• Exercise prompt
Search the listing below for the word "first" and copy each line that holds it.

#### Supplied material ####

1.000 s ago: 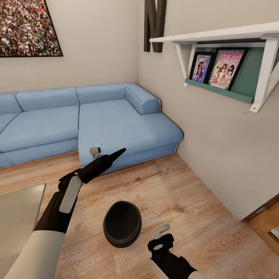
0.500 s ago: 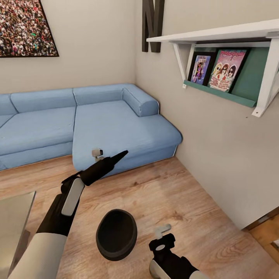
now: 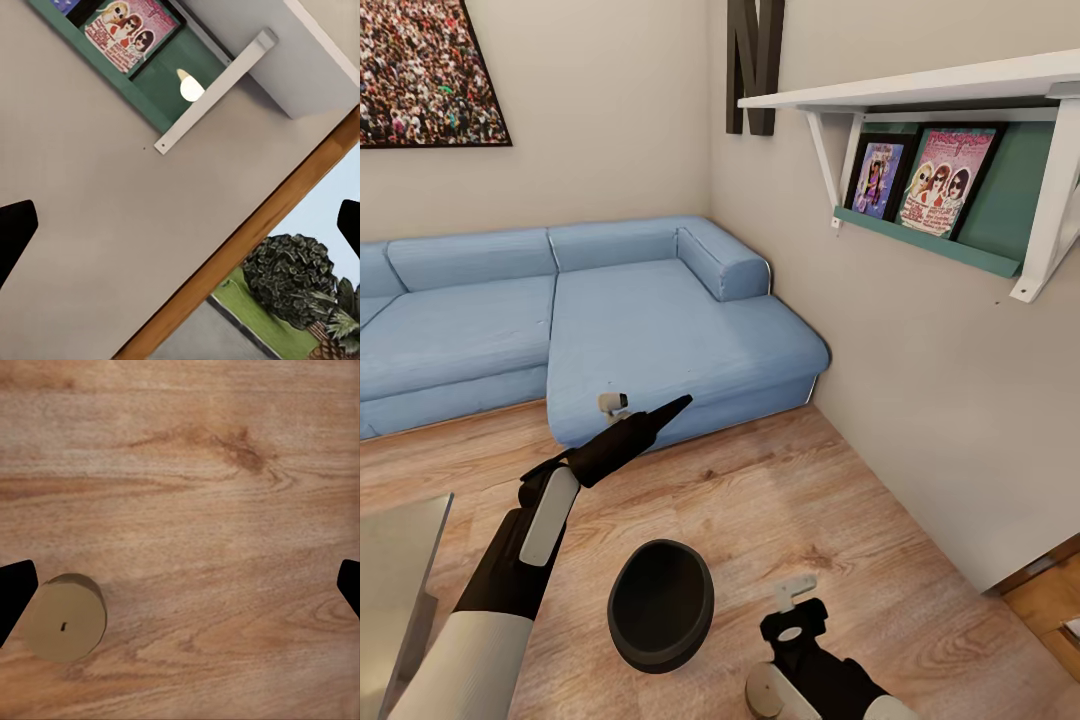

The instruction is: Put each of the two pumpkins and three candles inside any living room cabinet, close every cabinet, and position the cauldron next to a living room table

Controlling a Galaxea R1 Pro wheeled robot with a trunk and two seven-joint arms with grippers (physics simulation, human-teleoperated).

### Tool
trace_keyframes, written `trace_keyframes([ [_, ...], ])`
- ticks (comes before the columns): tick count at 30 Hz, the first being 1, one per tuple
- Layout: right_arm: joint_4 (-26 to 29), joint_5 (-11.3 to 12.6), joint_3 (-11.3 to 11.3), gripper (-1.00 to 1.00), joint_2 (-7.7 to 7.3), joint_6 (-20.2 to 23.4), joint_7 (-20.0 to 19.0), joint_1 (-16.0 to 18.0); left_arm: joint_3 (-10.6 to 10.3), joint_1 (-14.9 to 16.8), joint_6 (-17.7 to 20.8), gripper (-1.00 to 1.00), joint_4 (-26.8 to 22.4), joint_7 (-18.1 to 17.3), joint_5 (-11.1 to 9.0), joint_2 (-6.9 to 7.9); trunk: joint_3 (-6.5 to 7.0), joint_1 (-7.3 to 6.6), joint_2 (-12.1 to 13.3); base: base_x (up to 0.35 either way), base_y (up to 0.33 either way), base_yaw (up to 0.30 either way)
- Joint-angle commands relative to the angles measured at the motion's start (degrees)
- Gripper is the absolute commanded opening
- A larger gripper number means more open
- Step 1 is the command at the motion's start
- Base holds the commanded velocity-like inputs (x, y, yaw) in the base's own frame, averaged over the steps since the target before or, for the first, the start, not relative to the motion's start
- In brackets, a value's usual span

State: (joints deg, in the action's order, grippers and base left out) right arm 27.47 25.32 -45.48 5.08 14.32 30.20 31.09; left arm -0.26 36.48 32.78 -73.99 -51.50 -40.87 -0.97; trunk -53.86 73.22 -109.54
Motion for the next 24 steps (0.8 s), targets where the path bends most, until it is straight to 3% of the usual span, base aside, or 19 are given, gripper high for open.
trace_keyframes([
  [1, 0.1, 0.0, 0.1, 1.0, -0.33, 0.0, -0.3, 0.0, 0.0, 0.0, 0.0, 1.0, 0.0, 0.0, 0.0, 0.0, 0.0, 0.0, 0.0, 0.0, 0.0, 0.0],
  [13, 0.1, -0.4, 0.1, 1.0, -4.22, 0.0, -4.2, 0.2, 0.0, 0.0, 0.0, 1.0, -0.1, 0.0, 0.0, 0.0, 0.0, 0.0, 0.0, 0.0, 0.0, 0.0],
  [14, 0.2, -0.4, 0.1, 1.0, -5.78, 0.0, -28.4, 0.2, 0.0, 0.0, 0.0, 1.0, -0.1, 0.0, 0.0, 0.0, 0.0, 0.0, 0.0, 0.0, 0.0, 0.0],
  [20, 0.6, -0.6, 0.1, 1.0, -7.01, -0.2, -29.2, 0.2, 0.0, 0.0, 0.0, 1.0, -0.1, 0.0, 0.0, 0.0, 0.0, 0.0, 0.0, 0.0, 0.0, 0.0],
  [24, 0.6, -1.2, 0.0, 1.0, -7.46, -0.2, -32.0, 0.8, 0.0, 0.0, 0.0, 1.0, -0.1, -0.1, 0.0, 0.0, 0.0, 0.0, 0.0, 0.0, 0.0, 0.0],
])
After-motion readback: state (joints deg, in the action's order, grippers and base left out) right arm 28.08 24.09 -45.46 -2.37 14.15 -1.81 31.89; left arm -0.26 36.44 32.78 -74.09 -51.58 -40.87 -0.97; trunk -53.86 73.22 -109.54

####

• Exercise output
- ticks (comes before the columns): tick count at 30 Hz, the first being 1, one per tuple
- Base holds the commanded velocity-like inputs (x, y, yaw) in the base's own frame, averaged over the steps since the target before or, for the first, the start, not relative to the motion's start

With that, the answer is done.